Finding the Balance

I find myself in a unique position nowadays. I’m currently pursuing a degree in theatre production, with plans to graduate with an undergraduate degree in stage management. I absolutely love production and doing all of the nitty-gritty behind-the-scenes work, as well as being able to put my colour coding skills to good use. But I am also a performer. I love the rush I get from standing onstage and acting out a scene for an audience or nailing that high note in a complicated song. Both production and performance are all-consuming paths, though, and more and more often I’ve found myself having to choose between one love and another in terms of opportunities. This has raised the important question with me – how do I find a balance between my two theatre loves?

I know a lot of people are in the same boat – especially those in high school theatre, because you’re granted the opportunity to do all of it in one production. I thought I would share a little piece of my journey to theatre balance with all of you so that you know that you’re not alone in the struggle to choose which path to take. 

The largest issue, I find, is time – or lack thereof. Production means long hours in the carpentry shop, costuming room, rehearsal hall, or performance space, making sure everything is running smoothly and that actors will be clothed and standing on something when opening day finally comes. When you’re working every evening on building a show, how do you find time to also work on things like voice, your own monolouges, or dance classes?

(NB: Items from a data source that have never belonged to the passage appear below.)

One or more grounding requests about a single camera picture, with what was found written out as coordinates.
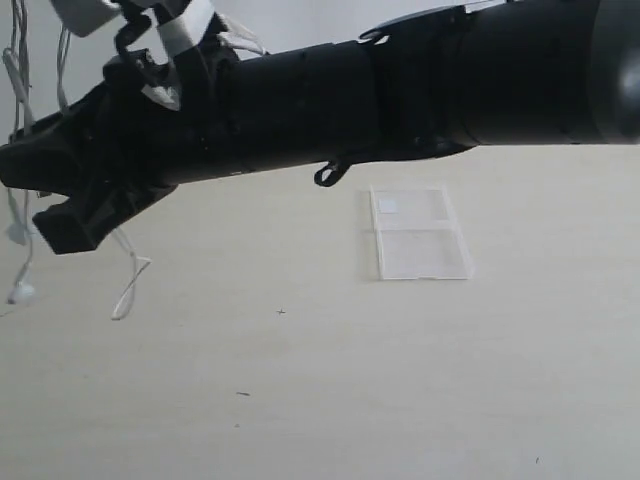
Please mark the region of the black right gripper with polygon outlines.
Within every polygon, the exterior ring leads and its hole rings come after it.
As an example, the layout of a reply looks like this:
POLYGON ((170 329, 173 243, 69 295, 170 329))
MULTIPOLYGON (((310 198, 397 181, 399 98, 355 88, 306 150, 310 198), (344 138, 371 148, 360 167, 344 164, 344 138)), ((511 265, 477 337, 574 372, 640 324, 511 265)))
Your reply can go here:
POLYGON ((68 196, 34 215, 56 255, 96 250, 176 186, 244 175, 233 74, 249 65, 216 36, 163 64, 119 34, 103 81, 1 147, 1 182, 68 196))

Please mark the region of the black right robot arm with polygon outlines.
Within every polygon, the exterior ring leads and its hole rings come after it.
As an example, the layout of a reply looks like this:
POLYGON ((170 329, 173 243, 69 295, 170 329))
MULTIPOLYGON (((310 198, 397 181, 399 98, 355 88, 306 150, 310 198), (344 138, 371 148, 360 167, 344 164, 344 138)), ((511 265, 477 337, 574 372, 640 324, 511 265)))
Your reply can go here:
POLYGON ((639 5, 440 7, 357 40, 242 60, 210 1, 58 1, 84 37, 125 19, 102 82, 1 149, 9 188, 56 254, 96 249, 181 184, 318 164, 442 158, 477 146, 639 140, 639 5))

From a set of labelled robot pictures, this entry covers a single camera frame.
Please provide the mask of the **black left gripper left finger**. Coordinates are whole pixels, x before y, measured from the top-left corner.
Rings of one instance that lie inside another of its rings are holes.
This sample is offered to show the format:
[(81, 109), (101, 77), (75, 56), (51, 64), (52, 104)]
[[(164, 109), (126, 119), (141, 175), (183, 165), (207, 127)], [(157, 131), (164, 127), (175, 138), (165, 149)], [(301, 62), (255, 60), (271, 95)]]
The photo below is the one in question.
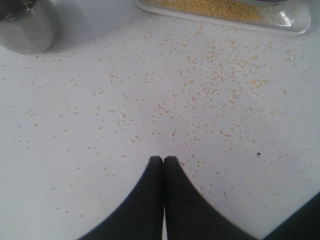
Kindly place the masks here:
[(119, 207), (82, 240), (161, 240), (164, 221), (164, 163), (150, 157), (139, 181)]

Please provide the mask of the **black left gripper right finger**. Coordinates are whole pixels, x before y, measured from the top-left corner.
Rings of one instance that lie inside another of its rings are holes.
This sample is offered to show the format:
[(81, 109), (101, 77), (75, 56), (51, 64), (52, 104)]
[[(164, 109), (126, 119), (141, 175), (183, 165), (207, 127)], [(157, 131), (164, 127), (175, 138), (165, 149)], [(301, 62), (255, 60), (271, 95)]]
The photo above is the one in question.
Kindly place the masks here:
[(169, 240), (251, 240), (197, 191), (175, 156), (164, 159), (164, 208)]

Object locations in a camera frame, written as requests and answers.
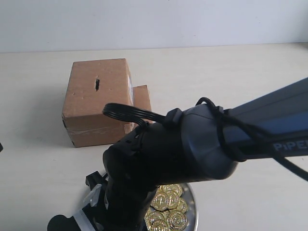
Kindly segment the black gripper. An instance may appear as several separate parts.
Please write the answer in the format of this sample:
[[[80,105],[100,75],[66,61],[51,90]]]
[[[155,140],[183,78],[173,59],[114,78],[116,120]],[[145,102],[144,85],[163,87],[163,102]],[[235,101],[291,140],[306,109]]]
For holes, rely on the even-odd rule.
[[[95,171],[86,176],[90,193],[83,207],[71,217],[56,215],[49,231],[144,231],[144,217],[154,197],[159,178],[137,173],[132,179],[113,179]]]

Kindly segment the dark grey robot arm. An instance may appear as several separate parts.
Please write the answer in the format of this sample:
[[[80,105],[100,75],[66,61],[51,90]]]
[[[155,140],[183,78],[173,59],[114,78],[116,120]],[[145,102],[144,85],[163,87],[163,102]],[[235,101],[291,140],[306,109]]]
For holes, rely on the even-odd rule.
[[[103,114],[137,126],[103,153],[105,174],[87,176],[85,206],[69,218],[54,216],[50,231],[143,231],[159,186],[224,180],[250,159],[272,158],[308,178],[289,161],[308,153],[307,79],[232,109],[203,97],[166,115],[118,103]]]

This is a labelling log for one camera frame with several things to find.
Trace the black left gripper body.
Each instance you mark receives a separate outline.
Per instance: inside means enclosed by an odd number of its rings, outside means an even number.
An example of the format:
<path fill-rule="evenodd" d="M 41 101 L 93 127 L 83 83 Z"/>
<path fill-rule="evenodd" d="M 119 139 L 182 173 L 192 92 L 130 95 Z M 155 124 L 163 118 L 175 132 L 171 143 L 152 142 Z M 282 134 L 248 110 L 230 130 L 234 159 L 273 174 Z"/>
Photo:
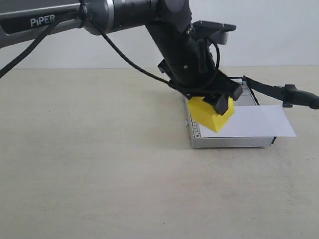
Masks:
<path fill-rule="evenodd" d="M 190 23 L 179 31 L 169 23 L 150 23 L 146 28 L 163 56 L 168 73 L 175 85 L 193 96 L 225 94 L 238 100 L 243 90 L 219 70 L 219 60 L 213 60 L 209 46 L 213 41 L 200 39 Z"/>

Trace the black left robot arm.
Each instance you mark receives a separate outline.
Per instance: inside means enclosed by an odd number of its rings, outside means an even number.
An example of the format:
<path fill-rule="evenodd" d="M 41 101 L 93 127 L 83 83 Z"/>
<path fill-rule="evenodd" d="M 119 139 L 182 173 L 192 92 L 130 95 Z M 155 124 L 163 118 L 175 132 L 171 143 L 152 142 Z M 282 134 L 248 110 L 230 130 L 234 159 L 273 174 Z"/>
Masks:
<path fill-rule="evenodd" d="M 165 83 L 188 99 L 203 97 L 221 115 L 242 87 L 219 70 L 210 46 L 225 44 L 231 24 L 192 21 L 186 0 L 3 0 L 0 3 L 0 45 L 31 44 L 4 66 L 5 75 L 48 35 L 84 28 L 105 39 L 108 34 L 145 26 L 162 54 L 159 70 Z"/>

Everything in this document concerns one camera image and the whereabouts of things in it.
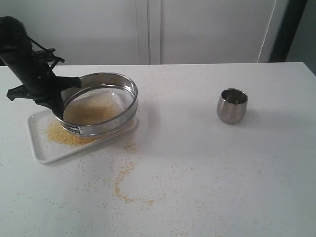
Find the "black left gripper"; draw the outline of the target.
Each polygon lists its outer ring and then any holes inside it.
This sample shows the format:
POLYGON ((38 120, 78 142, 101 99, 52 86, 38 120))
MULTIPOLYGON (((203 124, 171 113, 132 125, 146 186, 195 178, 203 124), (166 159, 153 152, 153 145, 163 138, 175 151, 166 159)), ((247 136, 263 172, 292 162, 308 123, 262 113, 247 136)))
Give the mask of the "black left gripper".
POLYGON ((81 88, 79 77, 56 76, 47 63, 18 49, 3 49, 0 58, 29 90, 37 105, 47 107, 59 119, 63 118, 65 106, 60 93, 72 87, 81 88))

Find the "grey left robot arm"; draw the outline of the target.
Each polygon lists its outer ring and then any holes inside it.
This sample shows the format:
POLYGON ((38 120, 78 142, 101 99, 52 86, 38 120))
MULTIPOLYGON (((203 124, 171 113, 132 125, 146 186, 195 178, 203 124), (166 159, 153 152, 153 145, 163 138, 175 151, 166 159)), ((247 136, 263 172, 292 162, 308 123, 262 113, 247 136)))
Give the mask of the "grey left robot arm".
POLYGON ((8 90, 7 97, 32 99, 63 119, 62 91, 81 87, 78 77, 56 76, 54 67, 65 60, 30 38, 24 25, 11 16, 0 19, 0 58, 18 77, 21 85, 8 90))

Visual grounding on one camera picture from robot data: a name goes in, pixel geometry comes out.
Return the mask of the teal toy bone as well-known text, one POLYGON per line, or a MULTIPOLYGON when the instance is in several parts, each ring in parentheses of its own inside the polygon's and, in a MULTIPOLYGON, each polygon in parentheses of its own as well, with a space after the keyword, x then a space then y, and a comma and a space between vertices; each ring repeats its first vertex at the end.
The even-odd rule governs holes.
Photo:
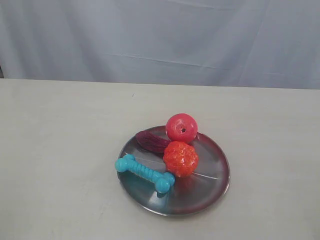
POLYGON ((115 169, 119 173, 131 172, 154 184, 155 190, 166 194, 175 184, 175 176, 170 172, 161 173, 139 162, 132 154, 126 154, 115 162, 115 169))

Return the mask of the red toy apple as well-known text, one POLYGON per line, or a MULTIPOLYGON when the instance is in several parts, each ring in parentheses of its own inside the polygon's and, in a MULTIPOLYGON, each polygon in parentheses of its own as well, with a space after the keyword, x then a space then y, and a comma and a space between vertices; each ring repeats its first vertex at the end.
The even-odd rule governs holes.
POLYGON ((186 113, 178 113, 167 121, 165 132, 171 141, 189 144, 198 134, 198 124, 192 116, 186 113))

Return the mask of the dark purple toy vegetable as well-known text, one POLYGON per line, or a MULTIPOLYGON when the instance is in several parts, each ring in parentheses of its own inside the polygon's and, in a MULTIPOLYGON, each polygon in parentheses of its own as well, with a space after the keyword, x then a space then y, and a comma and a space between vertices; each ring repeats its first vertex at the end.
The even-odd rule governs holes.
POLYGON ((153 153, 164 153, 171 142, 146 130, 138 132, 135 139, 143 149, 153 153))

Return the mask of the orange bumpy toy fruit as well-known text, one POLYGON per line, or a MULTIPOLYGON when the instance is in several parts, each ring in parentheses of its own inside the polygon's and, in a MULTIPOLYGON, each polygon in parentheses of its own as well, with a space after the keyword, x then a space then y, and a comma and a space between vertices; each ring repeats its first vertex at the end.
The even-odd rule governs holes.
POLYGON ((199 156, 193 146, 182 141, 172 141, 164 150, 163 161, 168 172, 175 177, 185 178, 197 168, 199 156))

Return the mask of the round stainless steel plate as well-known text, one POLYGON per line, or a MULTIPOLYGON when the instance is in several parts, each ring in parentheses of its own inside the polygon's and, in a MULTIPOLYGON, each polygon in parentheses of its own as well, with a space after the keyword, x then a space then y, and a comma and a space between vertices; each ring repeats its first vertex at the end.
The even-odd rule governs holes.
POLYGON ((199 156, 195 171, 176 178, 166 194, 155 185, 129 171, 117 174, 127 195, 144 209, 162 216, 187 216, 218 203, 230 185, 230 167, 222 149, 210 137, 198 133, 191 142, 199 156))

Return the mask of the white backdrop cloth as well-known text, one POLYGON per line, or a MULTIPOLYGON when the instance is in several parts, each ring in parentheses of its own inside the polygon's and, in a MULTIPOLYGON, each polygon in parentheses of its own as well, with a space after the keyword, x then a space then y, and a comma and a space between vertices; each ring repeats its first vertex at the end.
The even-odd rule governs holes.
POLYGON ((317 0, 3 0, 5 78, 318 89, 317 0))

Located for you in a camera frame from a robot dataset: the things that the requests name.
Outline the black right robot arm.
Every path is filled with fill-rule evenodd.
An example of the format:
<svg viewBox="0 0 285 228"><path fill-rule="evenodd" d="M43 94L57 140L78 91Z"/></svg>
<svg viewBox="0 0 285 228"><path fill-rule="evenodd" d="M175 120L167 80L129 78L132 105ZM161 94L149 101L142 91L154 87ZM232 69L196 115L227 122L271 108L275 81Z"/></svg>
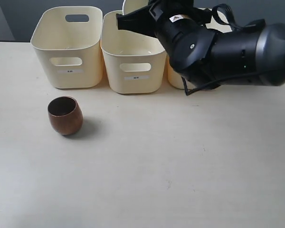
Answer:
<svg viewBox="0 0 285 228"><path fill-rule="evenodd" d="M191 0L151 0L142 8L117 14L119 30L159 40L186 95L222 85L285 84L285 24L264 19L245 26L232 9L219 4L198 9Z"/></svg>

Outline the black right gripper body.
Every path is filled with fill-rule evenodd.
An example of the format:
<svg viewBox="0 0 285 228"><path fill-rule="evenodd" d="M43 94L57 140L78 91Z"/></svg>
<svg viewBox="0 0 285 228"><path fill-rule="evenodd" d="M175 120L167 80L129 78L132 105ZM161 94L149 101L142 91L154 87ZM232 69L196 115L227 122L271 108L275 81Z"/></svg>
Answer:
<svg viewBox="0 0 285 228"><path fill-rule="evenodd" d="M151 17L150 31L158 40L173 40L190 31L179 23L186 21L189 26L204 25L204 10L194 7L193 0L150 0L148 14Z"/></svg>

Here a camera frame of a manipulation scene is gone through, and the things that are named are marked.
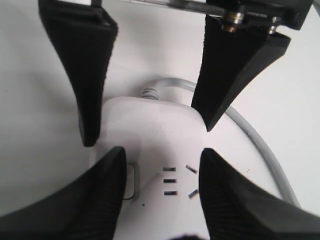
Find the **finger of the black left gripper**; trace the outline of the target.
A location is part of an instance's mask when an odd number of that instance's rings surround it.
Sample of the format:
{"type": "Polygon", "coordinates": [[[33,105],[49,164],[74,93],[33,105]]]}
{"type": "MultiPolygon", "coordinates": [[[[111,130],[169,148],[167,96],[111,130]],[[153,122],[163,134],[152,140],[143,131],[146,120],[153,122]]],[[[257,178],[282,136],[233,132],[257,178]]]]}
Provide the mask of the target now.
{"type": "Polygon", "coordinates": [[[102,7],[61,0],[38,1],[40,20],[73,89],[85,147],[101,131],[102,99],[118,25],[102,7]]]}

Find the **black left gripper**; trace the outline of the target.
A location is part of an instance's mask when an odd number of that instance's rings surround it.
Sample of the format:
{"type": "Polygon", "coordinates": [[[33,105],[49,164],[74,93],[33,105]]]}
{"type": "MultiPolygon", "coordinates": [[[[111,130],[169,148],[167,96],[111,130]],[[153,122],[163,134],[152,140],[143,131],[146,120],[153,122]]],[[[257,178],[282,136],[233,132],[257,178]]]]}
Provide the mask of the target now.
{"type": "Polygon", "coordinates": [[[300,30],[312,6],[310,0],[130,2],[207,15],[202,63],[191,102],[207,131],[214,128],[235,98],[258,74],[285,54],[291,42],[281,33],[269,35],[251,27],[266,28],[270,33],[278,26],[300,30]]]}

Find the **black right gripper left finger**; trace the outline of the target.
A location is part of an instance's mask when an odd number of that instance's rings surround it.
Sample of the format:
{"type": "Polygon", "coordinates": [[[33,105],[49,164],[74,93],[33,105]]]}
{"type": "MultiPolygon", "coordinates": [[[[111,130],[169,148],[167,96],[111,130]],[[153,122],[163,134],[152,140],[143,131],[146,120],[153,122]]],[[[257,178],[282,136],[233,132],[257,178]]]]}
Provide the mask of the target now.
{"type": "Polygon", "coordinates": [[[0,218],[2,240],[111,240],[126,188],[126,152],[112,148],[52,195],[0,218]]]}

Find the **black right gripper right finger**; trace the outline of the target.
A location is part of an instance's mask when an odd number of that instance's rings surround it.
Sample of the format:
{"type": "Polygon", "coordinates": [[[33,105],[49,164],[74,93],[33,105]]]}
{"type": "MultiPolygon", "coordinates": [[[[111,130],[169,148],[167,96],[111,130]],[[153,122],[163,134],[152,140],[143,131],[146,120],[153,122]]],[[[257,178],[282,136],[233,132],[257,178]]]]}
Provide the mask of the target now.
{"type": "Polygon", "coordinates": [[[216,151],[200,157],[199,195],[211,240],[318,240],[320,218],[263,190],[216,151]]]}

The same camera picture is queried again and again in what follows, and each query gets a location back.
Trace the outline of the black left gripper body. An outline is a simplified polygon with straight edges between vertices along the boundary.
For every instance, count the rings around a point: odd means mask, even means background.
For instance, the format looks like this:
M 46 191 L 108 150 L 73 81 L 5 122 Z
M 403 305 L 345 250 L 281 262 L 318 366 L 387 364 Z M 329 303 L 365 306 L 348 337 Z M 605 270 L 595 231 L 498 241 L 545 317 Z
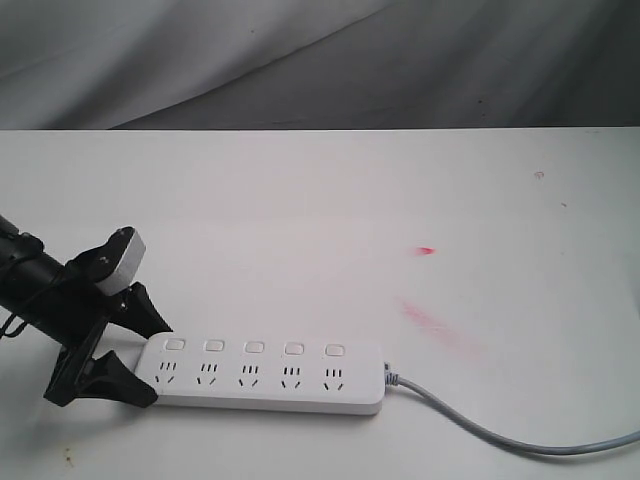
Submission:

For me, it’s coming down to really, truly carving out the time for them. Too often this past term I found myself coming home from a crew shift, deciding I was too tired to do anything else, and promising that I’d work on it the next day – only to have the cycle repeat. Making the decision to set aside a chunk of time every day, preferably at the same time, to work on whatever you need to work on in the opposite discipline (for me, it’s the performance aspect) is one that needs to be taken seriously. Sometimes that means not going out with friends or watching quite as much Netflix – and that’s okay. You gotta do what you gotta do for the art form you love.

This leads me to my second discovery – it’s okay to allow theatre to take over my life (within reason – which I’ll get to later). If I want to be a theatre professional, that will literally be my job. Give yourself permission to research monologues instead of watching TV, or to go to a dance class instead of going out with friends. Missing the live season premiere of your favourite show is a small price to pay for honing your craft – and I promise you, at the end of the day, you’ll feel a lot better knowing you’re seriously dedicating your time to it (see what I did there?). It’s okay to put your career first. 

But everything in moderation. The final discovery that I want to share is that sometimes you need a break from the theatre – and that’s okay too. There will be parts of the job that you hate. There will be times when you’ve allowed theatre to take over too much of your life and you find that you need to take a step back. That doesn’t make you any less dedicated or passionate than anybody else – it makes you human. I actually find that when I take a bit of a break from the theatre world, the work I do immediately after is better because I’m approaching it with fresh eyes and a new creative energy. In the same way that you’ve given yourself permission to allow theatre to take over your life, give yourself the space you need to make sure that you’re always giving your all. We all need to recharge – allow yourself to do that.

I’ve only just begun the journey to balancing my two theatre loves. I know, at the end of the day, that one will need to be my focus – as one of my favourite professors says, “You can do everything, just not at the same time” – but for now, I am going to continue working towards finding this balance. I hope that this post has helped any of you who are also struggling to make the important theatre decisions. You are not alone. We’ll take this journey together – one step at a time.